(Assignment): Wherever the word "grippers" appears in the entries, copy the whole line.

(The input):

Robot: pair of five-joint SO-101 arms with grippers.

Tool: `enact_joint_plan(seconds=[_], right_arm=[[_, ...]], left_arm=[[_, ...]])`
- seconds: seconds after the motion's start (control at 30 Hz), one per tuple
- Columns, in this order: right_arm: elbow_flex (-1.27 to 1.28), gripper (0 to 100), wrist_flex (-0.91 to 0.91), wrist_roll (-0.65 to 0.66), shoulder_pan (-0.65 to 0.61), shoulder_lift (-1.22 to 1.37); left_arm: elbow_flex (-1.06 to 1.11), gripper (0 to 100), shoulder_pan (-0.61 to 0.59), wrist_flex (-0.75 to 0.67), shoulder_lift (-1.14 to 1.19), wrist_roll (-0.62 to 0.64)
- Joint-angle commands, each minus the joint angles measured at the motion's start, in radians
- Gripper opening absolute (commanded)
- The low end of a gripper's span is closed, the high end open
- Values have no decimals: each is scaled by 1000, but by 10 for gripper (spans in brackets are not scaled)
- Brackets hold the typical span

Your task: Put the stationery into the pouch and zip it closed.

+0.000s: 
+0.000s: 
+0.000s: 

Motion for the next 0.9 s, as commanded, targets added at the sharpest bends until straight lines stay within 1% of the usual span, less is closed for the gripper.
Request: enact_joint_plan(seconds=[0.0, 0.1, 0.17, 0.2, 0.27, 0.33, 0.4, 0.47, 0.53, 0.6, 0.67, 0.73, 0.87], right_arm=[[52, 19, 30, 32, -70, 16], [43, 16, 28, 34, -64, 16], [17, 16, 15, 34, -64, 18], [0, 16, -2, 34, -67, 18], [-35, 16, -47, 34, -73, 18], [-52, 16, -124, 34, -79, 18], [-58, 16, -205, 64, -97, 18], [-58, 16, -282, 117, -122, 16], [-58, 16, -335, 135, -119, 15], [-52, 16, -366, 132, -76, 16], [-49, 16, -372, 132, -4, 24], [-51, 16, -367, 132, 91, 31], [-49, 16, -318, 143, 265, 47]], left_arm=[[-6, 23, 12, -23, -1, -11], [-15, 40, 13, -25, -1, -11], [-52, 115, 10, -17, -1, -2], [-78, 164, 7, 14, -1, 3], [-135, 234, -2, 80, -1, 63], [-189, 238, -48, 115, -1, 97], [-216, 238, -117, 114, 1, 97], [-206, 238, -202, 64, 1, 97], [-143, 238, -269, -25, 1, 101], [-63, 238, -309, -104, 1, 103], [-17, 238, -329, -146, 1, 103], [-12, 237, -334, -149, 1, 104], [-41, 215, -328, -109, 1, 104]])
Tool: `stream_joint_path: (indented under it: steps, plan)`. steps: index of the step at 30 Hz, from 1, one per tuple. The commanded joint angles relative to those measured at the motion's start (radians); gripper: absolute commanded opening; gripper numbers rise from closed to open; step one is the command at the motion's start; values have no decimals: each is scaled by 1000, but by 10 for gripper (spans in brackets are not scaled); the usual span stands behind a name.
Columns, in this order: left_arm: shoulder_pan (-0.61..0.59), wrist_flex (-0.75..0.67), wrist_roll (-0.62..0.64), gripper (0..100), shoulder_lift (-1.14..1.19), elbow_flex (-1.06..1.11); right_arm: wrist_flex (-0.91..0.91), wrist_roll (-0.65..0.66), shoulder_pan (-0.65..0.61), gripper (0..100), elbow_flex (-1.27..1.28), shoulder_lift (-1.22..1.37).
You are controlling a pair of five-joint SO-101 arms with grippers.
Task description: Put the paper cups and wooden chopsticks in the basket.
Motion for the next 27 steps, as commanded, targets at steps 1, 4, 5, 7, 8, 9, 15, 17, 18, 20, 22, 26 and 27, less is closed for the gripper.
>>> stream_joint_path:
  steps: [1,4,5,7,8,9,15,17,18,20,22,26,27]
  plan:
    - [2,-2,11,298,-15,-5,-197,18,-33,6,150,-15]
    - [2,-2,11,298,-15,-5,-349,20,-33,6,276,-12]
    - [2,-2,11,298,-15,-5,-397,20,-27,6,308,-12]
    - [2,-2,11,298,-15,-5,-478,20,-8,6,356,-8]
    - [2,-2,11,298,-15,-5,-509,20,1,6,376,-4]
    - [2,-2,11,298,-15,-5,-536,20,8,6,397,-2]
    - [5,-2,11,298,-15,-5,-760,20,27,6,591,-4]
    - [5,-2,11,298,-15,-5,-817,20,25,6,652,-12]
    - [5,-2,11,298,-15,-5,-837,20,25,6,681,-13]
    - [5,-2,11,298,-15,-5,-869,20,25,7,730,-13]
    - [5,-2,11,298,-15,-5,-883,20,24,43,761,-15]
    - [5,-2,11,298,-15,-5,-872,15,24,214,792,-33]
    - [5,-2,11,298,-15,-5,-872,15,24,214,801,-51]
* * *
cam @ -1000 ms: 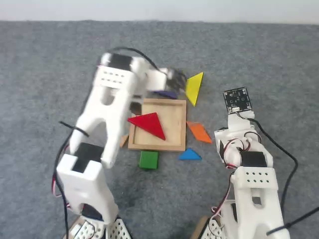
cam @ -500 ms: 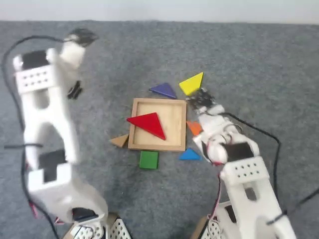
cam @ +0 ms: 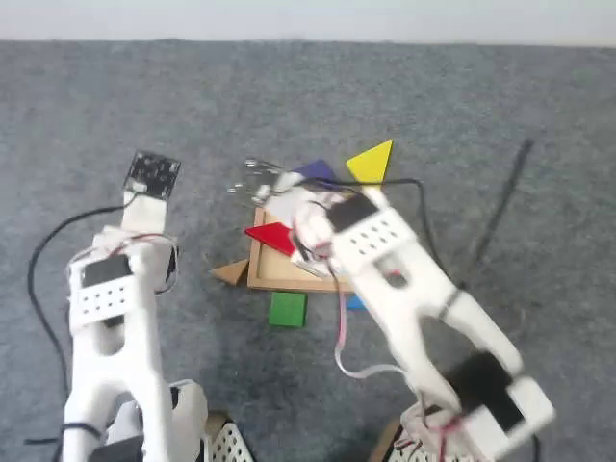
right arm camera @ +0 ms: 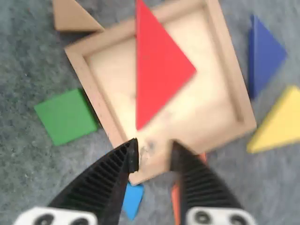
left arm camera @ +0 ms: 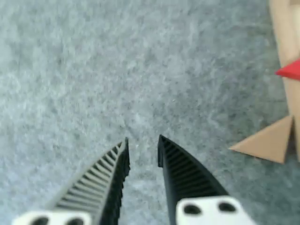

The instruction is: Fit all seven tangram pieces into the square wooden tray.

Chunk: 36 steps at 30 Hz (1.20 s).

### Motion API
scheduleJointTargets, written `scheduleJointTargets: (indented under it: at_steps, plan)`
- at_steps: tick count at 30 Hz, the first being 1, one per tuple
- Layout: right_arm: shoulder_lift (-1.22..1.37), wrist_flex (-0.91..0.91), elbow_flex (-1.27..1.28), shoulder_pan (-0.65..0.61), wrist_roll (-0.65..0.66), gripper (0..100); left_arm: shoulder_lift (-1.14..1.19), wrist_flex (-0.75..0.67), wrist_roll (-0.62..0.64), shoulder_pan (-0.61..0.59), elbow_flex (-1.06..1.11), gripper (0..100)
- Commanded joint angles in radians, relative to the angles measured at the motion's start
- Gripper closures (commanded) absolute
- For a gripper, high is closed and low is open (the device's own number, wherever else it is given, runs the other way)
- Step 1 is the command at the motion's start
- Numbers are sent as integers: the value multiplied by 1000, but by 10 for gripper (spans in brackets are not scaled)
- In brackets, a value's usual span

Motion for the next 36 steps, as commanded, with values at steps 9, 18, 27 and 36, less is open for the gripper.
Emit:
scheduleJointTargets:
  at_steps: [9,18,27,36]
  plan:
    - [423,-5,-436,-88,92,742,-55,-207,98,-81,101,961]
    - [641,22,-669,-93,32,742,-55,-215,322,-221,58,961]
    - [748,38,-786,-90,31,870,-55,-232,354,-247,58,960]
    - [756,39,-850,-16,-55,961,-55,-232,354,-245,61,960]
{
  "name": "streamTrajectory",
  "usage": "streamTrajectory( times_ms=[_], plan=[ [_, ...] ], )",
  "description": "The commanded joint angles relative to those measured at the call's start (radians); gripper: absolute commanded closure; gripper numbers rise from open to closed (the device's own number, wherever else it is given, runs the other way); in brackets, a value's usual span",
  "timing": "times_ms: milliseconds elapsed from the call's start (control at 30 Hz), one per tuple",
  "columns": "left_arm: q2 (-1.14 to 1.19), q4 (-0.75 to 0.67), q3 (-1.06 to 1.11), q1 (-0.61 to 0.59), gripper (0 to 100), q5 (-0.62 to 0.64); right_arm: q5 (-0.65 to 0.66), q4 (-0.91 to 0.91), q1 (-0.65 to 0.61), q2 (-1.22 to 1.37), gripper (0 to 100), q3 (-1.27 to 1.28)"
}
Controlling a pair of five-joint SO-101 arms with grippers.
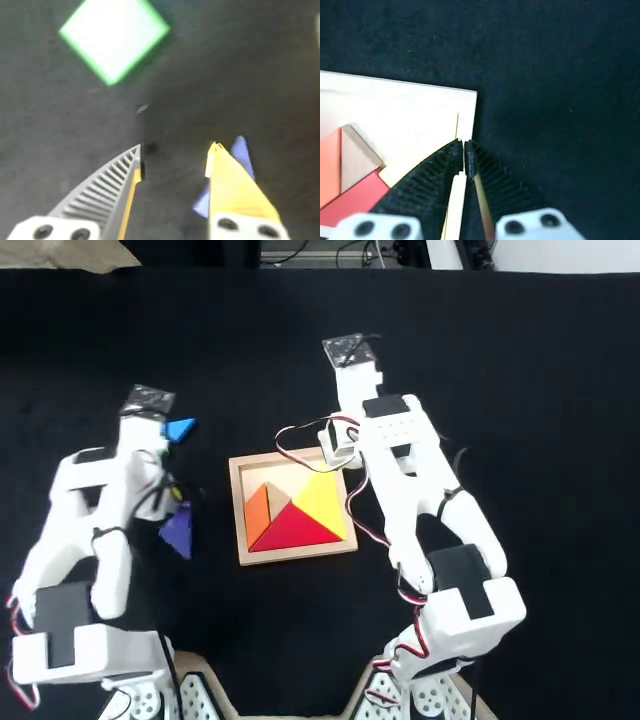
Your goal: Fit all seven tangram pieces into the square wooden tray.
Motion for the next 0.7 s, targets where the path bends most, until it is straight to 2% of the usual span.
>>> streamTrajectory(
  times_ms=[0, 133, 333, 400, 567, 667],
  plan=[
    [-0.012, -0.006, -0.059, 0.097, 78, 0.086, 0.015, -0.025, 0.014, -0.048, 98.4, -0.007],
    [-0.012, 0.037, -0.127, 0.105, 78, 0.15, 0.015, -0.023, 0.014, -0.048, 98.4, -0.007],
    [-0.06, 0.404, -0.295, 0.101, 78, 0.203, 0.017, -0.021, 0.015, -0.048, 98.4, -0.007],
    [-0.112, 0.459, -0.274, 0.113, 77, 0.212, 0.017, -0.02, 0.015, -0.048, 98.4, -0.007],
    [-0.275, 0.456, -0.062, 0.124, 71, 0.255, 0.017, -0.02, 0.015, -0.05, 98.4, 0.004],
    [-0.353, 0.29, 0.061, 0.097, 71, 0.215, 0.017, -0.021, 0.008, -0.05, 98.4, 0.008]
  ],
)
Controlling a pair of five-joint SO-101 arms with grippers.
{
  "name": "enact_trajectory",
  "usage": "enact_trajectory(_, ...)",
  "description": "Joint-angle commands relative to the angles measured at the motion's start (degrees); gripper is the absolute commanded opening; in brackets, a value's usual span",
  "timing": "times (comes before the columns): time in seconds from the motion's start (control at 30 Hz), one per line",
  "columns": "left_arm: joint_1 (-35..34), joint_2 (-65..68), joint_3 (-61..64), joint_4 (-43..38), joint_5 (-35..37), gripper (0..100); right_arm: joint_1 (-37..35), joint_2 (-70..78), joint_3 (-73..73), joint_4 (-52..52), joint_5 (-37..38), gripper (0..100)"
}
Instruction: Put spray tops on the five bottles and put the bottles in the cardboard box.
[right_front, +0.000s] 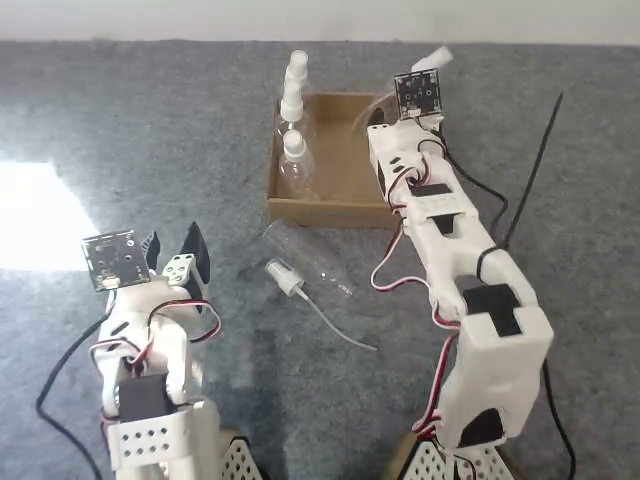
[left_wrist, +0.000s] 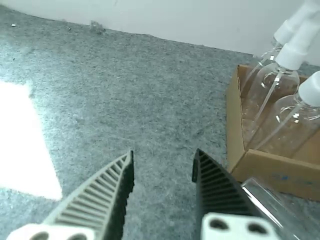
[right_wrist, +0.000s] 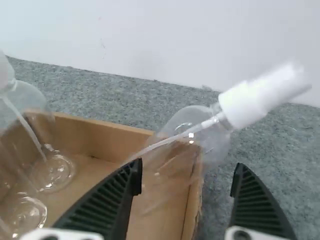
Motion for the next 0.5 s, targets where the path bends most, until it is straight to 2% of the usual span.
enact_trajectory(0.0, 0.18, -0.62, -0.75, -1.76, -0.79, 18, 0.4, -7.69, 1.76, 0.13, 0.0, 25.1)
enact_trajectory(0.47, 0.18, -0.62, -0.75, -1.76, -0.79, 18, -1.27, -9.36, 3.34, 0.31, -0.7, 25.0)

(Written solution):
Robot: pair of five-joint SO-101 arms with grippers.
You are controlling a pair of five-joint SO-101 arms with grippers.
Controlling a pair of five-joint SO-101 arms with grippers.
Controlling a pair of five-joint SO-101 arms with grippers.

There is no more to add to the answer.